-- Exercise material --
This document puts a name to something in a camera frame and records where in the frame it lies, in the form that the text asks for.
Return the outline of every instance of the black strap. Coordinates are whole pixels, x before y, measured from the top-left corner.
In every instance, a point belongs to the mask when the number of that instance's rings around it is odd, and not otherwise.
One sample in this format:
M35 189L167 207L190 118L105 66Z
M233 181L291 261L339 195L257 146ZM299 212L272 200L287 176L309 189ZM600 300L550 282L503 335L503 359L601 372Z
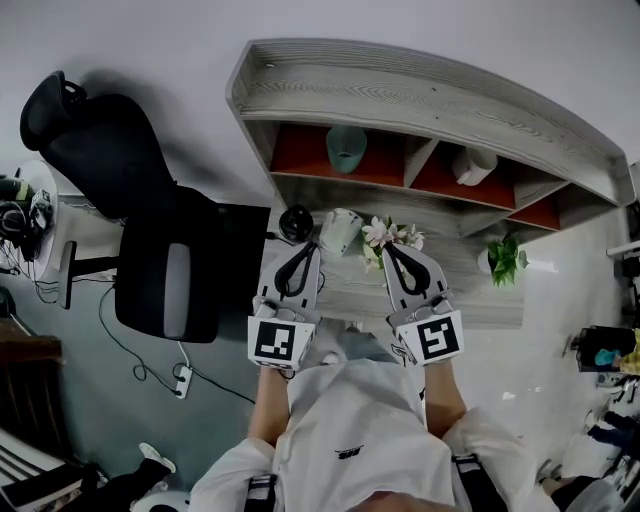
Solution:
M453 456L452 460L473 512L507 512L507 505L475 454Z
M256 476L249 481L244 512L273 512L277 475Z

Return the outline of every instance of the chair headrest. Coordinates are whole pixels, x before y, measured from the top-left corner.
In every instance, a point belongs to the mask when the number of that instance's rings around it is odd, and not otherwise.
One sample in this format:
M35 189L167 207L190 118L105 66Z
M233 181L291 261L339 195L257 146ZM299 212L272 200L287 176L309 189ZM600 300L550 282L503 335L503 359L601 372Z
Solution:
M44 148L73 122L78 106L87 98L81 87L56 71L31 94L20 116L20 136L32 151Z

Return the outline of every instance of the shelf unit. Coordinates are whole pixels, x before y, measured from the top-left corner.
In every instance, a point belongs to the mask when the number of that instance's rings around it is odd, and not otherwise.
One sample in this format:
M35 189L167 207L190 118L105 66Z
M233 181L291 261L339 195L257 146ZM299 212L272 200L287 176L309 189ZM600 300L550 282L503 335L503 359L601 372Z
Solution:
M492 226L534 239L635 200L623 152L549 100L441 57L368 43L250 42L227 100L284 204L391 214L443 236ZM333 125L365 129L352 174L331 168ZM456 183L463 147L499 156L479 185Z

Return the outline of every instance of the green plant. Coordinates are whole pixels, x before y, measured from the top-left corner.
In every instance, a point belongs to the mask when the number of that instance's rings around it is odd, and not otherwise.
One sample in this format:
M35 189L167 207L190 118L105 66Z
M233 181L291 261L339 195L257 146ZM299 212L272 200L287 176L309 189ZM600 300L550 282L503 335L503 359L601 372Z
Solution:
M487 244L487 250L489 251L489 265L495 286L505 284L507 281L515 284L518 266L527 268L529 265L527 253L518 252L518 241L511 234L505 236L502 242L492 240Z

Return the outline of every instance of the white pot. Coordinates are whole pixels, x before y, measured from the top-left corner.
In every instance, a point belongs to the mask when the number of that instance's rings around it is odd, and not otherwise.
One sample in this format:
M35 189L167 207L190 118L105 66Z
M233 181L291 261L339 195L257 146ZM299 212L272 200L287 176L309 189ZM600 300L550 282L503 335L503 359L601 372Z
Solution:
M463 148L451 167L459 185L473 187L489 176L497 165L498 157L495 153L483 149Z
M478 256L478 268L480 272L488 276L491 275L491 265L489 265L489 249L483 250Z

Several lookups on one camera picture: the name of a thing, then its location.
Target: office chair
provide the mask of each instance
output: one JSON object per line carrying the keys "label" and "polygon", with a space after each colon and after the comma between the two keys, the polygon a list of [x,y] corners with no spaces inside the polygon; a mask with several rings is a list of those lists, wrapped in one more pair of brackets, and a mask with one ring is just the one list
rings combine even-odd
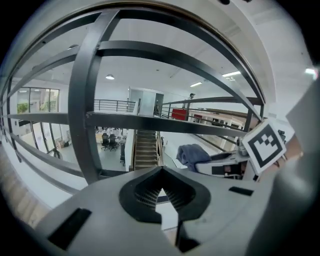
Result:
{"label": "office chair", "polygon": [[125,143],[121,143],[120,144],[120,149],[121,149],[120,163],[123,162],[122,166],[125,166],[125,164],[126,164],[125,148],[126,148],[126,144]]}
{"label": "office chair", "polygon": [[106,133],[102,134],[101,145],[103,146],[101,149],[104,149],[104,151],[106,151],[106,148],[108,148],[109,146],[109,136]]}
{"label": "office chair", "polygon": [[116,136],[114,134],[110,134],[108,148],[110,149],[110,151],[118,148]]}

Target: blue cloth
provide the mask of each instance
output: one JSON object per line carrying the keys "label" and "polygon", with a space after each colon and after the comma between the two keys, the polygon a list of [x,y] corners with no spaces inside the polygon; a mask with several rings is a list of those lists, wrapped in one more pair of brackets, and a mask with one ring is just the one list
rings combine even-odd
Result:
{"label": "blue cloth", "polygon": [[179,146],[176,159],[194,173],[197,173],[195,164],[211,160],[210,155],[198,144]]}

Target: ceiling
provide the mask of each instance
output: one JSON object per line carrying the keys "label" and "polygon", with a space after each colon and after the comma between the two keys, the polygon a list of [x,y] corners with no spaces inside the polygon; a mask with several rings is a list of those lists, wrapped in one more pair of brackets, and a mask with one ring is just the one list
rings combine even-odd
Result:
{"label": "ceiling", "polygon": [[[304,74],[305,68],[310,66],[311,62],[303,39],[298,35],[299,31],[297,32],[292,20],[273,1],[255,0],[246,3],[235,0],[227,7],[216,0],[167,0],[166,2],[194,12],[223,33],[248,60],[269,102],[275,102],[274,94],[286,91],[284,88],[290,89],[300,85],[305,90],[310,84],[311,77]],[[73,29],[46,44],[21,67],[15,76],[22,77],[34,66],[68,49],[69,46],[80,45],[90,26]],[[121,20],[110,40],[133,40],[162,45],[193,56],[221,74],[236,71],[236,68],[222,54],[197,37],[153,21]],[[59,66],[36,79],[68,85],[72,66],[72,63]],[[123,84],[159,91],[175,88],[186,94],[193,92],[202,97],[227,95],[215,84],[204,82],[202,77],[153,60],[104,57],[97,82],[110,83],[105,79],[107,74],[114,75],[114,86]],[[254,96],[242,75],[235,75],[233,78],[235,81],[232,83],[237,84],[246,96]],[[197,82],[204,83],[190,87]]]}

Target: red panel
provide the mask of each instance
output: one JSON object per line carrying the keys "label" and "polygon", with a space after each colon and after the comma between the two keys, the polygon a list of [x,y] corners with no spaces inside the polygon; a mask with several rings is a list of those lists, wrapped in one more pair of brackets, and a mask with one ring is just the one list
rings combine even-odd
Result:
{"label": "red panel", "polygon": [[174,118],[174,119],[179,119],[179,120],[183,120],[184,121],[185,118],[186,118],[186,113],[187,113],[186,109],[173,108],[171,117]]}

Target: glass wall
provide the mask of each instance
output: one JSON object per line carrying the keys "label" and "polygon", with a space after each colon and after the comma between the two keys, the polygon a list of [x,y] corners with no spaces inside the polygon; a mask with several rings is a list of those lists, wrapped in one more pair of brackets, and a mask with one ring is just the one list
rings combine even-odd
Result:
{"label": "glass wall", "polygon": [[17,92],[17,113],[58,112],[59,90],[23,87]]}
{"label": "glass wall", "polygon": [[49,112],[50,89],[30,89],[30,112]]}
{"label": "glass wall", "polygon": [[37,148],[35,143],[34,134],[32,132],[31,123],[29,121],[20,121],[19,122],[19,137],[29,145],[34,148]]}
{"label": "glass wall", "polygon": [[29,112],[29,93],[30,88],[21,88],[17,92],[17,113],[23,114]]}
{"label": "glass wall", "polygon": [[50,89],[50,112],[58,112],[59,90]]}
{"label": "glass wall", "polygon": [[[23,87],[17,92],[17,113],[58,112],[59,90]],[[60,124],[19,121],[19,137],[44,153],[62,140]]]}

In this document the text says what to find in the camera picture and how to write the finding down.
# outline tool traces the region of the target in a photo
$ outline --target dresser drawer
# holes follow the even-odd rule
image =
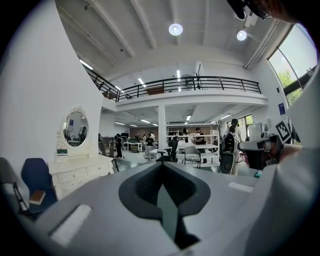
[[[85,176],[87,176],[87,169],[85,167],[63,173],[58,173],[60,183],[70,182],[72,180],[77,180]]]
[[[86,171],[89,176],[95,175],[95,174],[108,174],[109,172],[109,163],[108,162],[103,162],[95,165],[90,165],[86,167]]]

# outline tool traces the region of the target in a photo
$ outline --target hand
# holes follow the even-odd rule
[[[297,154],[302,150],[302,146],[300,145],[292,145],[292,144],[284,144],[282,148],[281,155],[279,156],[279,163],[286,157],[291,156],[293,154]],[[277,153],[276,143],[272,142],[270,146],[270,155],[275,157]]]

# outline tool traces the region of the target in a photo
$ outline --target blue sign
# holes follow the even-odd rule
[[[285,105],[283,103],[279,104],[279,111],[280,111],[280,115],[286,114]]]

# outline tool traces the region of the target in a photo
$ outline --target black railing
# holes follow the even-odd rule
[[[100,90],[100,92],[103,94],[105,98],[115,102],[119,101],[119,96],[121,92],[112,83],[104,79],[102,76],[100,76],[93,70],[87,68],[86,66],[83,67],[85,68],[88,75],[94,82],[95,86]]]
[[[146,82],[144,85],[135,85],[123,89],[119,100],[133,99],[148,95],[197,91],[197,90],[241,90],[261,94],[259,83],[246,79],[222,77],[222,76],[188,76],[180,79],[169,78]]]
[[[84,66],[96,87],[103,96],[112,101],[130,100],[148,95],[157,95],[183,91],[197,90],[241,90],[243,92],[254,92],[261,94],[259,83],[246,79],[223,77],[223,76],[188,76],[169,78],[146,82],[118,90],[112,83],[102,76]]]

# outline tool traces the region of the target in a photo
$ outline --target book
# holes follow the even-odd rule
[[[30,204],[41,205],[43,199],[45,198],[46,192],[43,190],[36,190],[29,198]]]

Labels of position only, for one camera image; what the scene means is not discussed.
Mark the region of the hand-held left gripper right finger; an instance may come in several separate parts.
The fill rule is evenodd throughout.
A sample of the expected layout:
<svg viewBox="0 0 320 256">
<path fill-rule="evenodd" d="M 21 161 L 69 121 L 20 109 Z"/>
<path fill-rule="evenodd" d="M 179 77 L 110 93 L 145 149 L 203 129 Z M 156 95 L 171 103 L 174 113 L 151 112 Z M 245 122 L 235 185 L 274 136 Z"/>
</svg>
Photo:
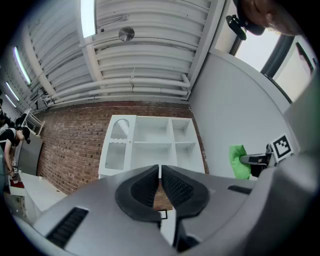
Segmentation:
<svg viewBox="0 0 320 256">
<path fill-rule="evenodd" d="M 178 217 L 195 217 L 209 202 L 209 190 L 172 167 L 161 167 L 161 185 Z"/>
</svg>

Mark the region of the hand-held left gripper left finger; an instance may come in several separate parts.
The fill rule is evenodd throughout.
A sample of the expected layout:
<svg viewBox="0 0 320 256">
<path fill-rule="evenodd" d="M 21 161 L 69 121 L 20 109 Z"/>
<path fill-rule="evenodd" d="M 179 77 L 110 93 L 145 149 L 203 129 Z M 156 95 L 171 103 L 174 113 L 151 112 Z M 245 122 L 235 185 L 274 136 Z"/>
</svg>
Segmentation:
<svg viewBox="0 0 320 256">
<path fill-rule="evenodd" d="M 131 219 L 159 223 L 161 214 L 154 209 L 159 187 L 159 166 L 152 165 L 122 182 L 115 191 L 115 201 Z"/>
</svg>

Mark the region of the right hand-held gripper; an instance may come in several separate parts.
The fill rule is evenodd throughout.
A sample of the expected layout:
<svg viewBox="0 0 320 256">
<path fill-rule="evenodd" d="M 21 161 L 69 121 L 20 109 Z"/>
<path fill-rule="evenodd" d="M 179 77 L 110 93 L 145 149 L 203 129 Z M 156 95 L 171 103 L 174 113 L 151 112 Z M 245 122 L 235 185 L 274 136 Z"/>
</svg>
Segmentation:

-- Work order --
Show the lines from the data above that contain the string "finger".

-- Solution to this problem --
Mark the region of the hand-held left gripper right finger; an instance may come in several separate parts.
Mark the region of the hand-held left gripper left finger; an instance may come in several separate parts.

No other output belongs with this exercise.